The University of Hong Kong has removed a Tiananmen Massacre monument in the early hours of Thursday morning whilst students were on break. In a statement, it cited safety issues, legal advice and referenced the Crimes Ordinance “under the Hong Kong colonial government.”

Workers packed the two-ton harrowing tribute to the 1989 dead away in two parts using a crane.

The eight-metre statue by Danish sculptor Jens Galschiøt was surrounded by security staff, curtains and barricades during the hours-long operation that began at around 10.30pm on Thursday and finished around 5:30am the next morning.

Views of the operation were obscured and the area condoned off, months after the university said the statue must go.
See also: Explainer: How Hong Kong sought to erase the memory of the 1989 Tiananmen Massacre

“No party has ever obtained any approval from the University to display the statue on campus, and the University has the right to take appropriate actions to handle it at any time,” a statement from the HKU Council read on Thursday.
“The University is also very concerned about the potential safety issues resulting from the fragile statue. Latest legal advice given to the University cautioned that the continued display of the statue would pose legal risks to the University based on the Crimes Ordinance enacted under the Hong Kong colonial government,” the ruling body said, adding that the statue is now in storage.

The Pillar of Shame has stood on campus for 24 years, though – in October – university authorities demanded its removal amid a crackdown on those commemorating the 1989 massacre.

The move comes 14 months after the institution also cited safety concerns in tearing down a protest-related “free speech” democracy wall.
See also: The Pillar of Shame: The history of Hong Kong’s harrowing tribute to the Tiananmen massacre victims

The Tiananmen Massacre on June 4, 1989 ended months of student-led demonstrations in China.
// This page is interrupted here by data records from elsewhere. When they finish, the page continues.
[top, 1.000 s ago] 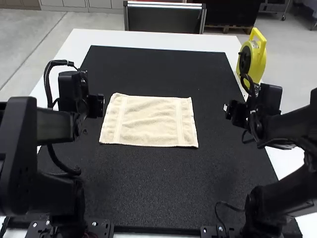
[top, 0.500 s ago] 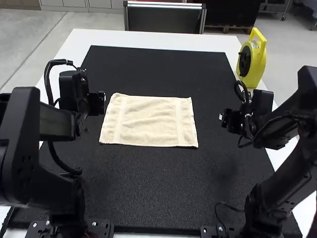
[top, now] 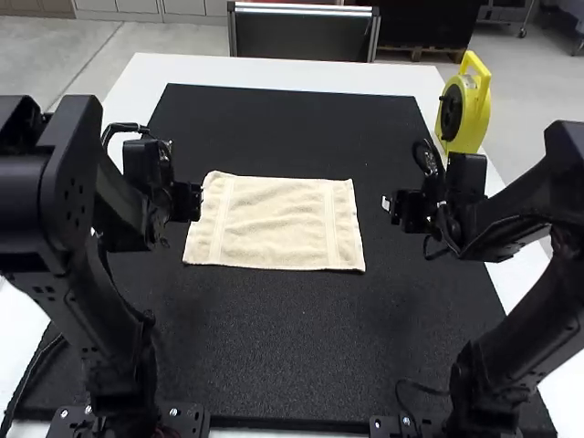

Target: Fold the towel.

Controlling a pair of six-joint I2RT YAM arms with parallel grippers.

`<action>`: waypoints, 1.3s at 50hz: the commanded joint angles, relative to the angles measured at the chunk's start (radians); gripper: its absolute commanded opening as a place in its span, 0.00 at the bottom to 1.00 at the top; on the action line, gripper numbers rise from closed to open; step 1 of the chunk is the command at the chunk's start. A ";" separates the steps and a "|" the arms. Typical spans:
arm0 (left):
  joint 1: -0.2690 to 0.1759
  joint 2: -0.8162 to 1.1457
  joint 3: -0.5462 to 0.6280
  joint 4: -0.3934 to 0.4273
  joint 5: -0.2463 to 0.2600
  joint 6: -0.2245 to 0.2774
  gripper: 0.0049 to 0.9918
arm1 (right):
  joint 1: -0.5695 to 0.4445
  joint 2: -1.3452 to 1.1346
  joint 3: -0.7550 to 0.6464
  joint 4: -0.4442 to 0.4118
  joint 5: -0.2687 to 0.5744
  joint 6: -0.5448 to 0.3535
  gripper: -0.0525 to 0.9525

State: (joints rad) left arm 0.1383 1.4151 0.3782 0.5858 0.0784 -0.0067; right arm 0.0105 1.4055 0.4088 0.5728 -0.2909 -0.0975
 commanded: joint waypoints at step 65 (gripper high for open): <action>0.023 0.271 0.289 -0.017 0.060 0.113 0.96 | 0.072 0.365 0.239 0.125 -0.048 0.076 0.95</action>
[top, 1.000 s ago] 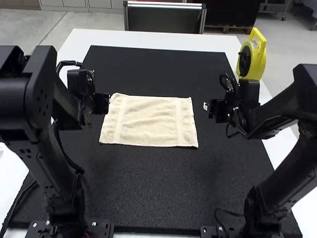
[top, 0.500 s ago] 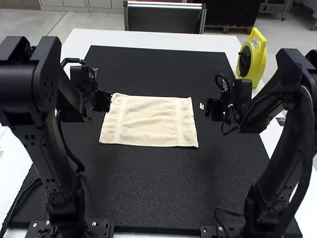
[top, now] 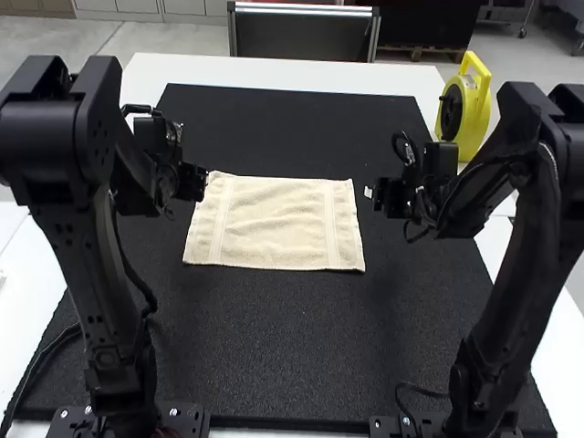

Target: Fold the towel.

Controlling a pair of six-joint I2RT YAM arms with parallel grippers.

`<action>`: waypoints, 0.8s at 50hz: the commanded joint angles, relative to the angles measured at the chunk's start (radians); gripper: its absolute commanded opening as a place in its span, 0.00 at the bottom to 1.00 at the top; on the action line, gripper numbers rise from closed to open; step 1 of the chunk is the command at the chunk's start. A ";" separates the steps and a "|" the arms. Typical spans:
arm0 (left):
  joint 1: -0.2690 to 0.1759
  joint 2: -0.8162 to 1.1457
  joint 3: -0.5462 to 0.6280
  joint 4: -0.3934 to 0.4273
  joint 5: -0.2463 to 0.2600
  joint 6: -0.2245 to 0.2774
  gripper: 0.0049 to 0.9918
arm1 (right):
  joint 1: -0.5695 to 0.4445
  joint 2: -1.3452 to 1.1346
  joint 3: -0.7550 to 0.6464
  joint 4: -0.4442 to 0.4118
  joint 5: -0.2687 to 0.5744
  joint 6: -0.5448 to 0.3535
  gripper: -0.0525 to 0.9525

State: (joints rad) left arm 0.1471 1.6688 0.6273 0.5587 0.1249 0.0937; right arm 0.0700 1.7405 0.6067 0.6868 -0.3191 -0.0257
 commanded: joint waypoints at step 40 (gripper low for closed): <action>0.035 0.210 0.118 0.072 0.081 0.037 0.95 | 0.047 0.237 0.188 0.059 -0.064 0.003 0.95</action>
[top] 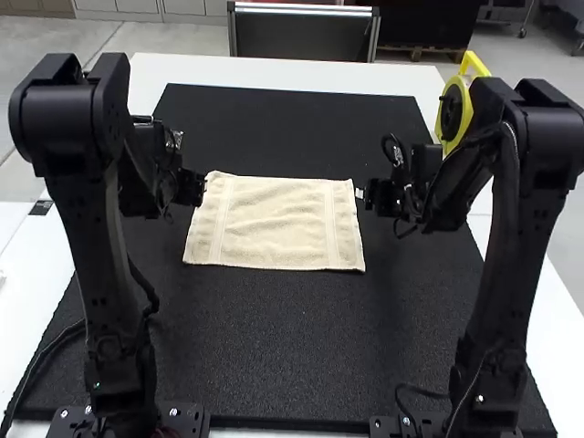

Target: Fold the towel.

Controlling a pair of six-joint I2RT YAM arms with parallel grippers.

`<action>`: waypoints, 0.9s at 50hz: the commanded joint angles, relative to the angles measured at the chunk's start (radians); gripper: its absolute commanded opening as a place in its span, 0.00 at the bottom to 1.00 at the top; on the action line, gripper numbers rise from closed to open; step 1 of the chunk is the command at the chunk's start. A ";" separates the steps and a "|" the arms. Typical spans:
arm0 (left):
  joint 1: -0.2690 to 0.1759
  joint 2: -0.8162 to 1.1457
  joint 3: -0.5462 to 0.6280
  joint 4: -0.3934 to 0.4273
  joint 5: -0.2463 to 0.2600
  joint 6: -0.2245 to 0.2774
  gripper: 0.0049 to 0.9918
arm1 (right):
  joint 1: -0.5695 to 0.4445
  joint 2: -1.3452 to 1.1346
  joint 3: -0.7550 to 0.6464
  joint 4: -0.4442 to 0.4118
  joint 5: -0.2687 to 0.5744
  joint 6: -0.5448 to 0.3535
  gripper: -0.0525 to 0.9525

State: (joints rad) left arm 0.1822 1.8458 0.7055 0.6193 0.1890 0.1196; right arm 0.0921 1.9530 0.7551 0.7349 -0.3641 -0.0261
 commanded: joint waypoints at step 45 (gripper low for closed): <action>0.003 0.165 0.221 0.034 0.044 0.000 0.96 | 0.032 0.170 0.222 0.034 -0.018 0.026 0.95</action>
State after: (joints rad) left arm 0.1825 1.9976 0.8761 0.6563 0.2115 0.1192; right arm 0.1139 2.1101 0.9379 0.7620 -0.3710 -0.0105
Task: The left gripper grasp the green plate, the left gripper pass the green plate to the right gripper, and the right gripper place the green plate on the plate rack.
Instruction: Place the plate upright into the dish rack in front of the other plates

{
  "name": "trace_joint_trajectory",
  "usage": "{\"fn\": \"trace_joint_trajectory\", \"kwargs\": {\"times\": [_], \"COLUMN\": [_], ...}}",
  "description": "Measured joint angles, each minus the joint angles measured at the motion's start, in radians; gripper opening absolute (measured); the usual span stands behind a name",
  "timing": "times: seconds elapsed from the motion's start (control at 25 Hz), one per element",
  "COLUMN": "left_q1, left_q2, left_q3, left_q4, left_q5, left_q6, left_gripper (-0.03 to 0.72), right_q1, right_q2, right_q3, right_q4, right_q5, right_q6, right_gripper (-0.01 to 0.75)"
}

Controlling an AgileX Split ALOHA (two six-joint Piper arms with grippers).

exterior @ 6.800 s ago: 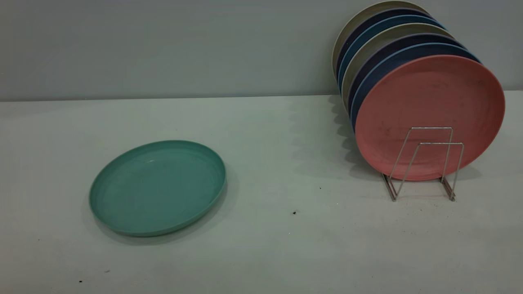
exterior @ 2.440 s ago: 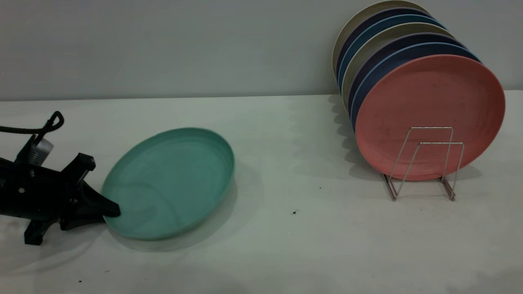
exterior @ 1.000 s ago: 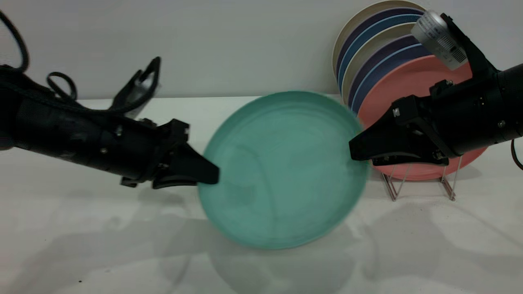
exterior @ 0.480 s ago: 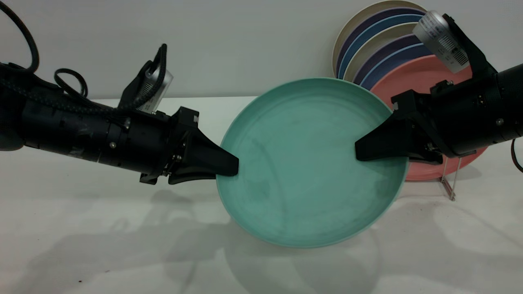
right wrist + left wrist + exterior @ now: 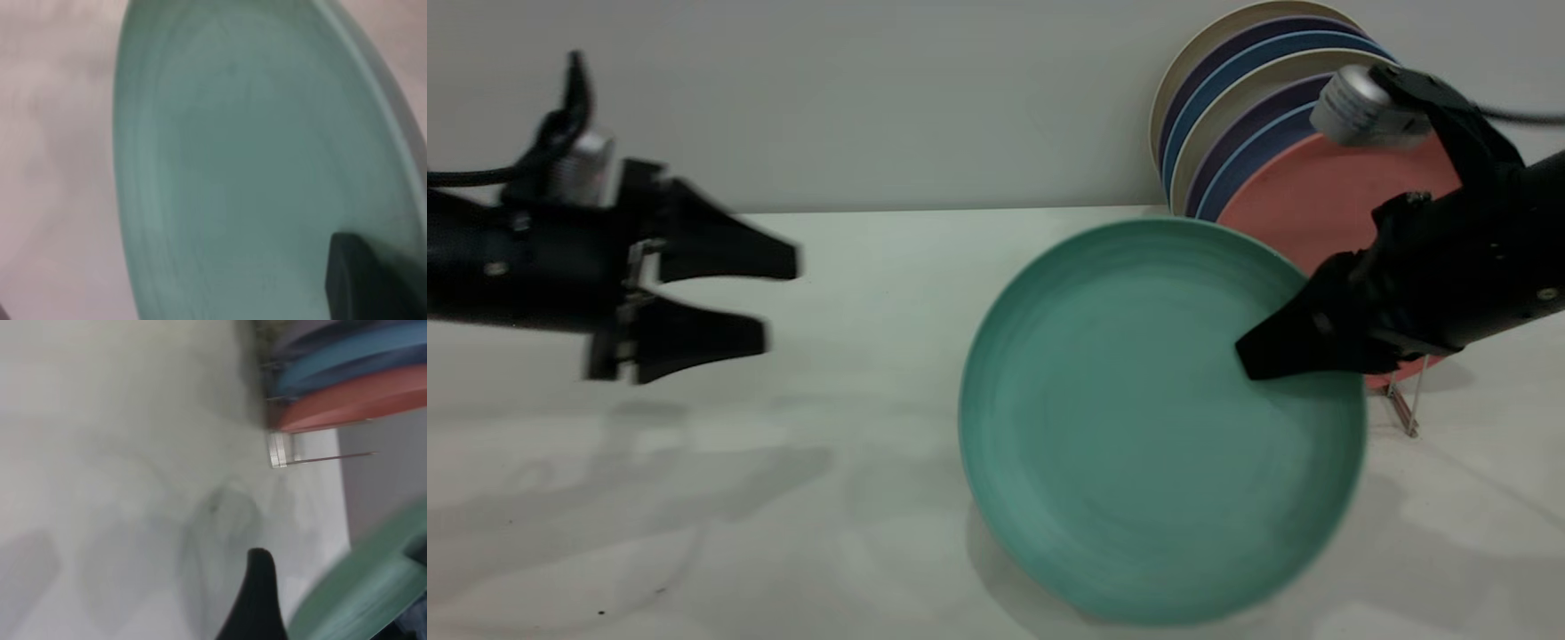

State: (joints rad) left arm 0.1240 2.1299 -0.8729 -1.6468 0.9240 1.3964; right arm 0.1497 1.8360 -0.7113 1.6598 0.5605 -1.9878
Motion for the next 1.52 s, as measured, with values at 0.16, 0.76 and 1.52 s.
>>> {"fn": "trace_joint_trajectory", "kwargs": {"times": [0.16,0.76,1.52], "left_q1": [0.091,0.133,0.132], "left_q2": [0.0,0.0,-0.001], "left_q3": [0.0,0.0,0.0], "left_q4": [0.174,0.686,0.799], "left_q5": [-0.064,-0.338,-0.367], "left_q6": [-0.1,-0.45,-0.564], "left_gripper": [0.643,0.51,0.509], "right_q1": [0.0,0.0,0.0], "right_q2": [-0.101,-0.185,-0.175], "right_q3": [-0.009,-0.401,-0.6], "right_q4": [-0.265,-1.403,-1.513], "right_q5": [-0.006,0.09,0.069], "right_q6": [0.007,0.699,0.526], "right_gripper": [0.08,0.08,0.08]}}
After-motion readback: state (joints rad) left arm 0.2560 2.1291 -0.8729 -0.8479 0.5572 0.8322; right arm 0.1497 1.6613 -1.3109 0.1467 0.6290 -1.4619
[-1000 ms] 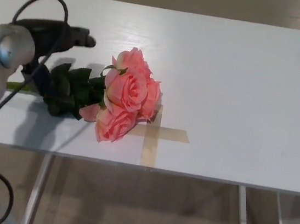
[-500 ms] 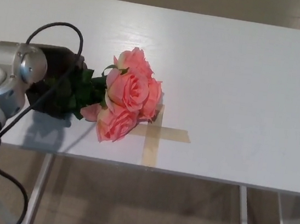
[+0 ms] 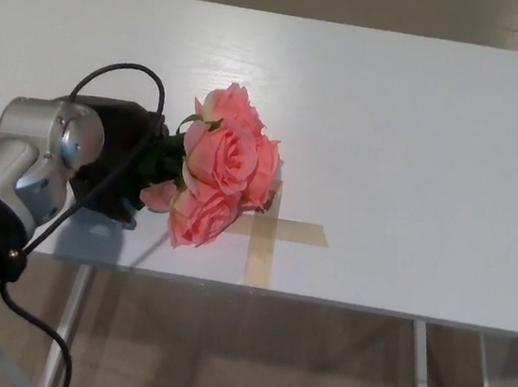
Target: Use the left hand to pick up the rose and passes it to a human.
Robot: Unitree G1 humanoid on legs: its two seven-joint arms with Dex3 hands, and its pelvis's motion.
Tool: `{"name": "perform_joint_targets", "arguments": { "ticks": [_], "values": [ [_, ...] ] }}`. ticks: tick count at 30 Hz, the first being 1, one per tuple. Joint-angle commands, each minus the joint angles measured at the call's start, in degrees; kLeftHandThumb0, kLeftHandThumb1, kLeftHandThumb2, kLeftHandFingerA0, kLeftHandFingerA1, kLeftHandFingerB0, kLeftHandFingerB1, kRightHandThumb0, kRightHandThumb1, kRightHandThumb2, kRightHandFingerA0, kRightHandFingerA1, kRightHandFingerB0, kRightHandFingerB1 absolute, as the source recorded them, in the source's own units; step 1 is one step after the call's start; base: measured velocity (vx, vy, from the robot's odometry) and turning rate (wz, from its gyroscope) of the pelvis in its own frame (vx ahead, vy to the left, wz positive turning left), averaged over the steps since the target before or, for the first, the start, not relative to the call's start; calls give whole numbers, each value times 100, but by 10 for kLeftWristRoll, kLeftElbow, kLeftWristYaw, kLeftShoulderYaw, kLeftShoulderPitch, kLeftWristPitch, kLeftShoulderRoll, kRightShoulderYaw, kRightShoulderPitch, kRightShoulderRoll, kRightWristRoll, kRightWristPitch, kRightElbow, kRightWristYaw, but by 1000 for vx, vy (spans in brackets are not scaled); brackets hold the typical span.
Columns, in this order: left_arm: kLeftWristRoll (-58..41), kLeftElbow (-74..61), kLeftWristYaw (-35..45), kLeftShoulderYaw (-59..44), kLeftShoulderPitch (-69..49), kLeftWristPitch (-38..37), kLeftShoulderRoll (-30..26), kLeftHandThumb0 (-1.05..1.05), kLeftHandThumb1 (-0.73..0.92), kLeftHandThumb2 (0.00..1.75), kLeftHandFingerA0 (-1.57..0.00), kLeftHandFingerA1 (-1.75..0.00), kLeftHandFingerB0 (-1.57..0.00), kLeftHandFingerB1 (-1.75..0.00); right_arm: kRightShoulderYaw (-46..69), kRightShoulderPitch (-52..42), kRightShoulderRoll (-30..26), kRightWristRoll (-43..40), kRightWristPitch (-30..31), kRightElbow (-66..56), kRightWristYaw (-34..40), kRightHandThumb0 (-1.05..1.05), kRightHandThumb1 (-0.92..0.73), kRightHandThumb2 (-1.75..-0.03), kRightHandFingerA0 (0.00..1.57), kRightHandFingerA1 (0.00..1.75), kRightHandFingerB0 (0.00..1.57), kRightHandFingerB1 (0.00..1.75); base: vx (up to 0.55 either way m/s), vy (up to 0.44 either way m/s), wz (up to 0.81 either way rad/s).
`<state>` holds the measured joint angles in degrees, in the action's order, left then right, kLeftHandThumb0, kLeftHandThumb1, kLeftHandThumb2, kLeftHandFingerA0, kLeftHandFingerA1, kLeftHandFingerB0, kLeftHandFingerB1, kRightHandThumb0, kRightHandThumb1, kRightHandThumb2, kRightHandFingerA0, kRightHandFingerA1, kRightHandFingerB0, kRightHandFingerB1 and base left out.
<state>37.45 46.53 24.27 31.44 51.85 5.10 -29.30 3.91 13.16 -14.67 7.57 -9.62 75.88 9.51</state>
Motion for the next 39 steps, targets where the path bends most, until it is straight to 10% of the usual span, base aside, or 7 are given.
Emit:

It is estimated that hundreds, perhaps thousands, of people died when the People’s Liberation Army was deployed to crack down on protesters in Beijing.
‘Totally shocked’
In a statement on Thursday, Galschiøt said: “I’m totally shocked that Hong Kong University is currently destroying the Pillar of Shame… It is my private property and the sculpture belongs to me personally… I will claim compensation for any damage to the sculpture.”

Outgoing chief of the HKU Council Arthur Li said last week that it was “not quite clear who owns the Pillar of Shame… We’re still investigating.”
However, the artist said HKU repeatedly ignored his efforts to make contact through his legal team: “[I]t is a disgrace and an abuse and shows that Hong Kong has become a brutal place without laws and regulations such as protecting the population, the arts and private property… And it’s even more grotesque that they use the Western holiday, Christmas, to carry out the destruction of the artwork,” he added.
HKFP confirmed that the Tiananmen Massacre tribute on the campus’s Swire Bridge was still present on Thursday morning.

Since 1989, an inscription on the bridge reads: “Souls of martyrs shall forever linger despite the brutal massacre; Spark of democracy shall forever glow for the demise of evils.”

Alvin Lum of CitizenNews reported that the university’s ruling body had agreed to that the Tiananmen statue would be demolished amid pressure from Beijing’s local offices. Headline Daily reported that it was moved to HKU’s Kadoorie Centre in Yuen Long.
HKU did not respond to HKFP’s questions.